:: Problem statement ::
Output exactly the span of lines beginning with the one that holds "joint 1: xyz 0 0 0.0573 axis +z" and ending with the last line of the data below.

────────────────────────────────────────

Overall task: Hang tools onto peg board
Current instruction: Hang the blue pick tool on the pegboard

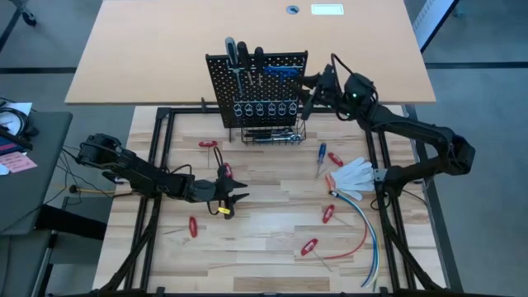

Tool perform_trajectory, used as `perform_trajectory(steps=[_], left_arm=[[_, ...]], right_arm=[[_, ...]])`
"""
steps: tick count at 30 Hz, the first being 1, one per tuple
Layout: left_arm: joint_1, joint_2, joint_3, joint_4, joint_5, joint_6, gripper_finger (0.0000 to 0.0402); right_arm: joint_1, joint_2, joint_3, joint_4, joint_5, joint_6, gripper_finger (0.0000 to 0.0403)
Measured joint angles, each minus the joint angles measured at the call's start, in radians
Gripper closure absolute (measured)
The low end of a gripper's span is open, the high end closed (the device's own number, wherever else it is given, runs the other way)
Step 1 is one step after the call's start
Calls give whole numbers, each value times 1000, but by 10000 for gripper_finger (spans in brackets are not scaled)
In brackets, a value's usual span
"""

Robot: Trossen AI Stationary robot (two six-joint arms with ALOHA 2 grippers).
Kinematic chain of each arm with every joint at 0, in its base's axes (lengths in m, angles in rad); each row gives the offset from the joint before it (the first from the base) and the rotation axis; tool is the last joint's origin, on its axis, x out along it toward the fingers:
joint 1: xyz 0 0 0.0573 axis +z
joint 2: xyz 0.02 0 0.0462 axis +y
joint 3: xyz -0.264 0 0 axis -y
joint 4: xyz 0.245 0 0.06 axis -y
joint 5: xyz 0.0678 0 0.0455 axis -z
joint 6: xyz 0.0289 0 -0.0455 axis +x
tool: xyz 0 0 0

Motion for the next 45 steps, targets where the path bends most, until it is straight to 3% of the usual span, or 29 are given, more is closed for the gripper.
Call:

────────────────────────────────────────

:: Exercise result ::
joint 1: xyz 0 0 0.0573 axis +z
joint 2: xyz 0.02 0 0.0462 axis +y
joint 3: xyz -0.264 0 0 axis -y
joint 4: xyz 0.245 0 0.06 axis -y
joint 5: xyz 0.0678 0 0.0455 axis -z
joint 6: xyz 0.0289 0 -0.0455 axis +x
tool: xyz 0 0 0

Motion for the next 45 steps, targets where the path bends most, until it is straight to 3% of the usual span, or 29 are given, more is closed for the gripper.
Call:

This exercise requires no further work.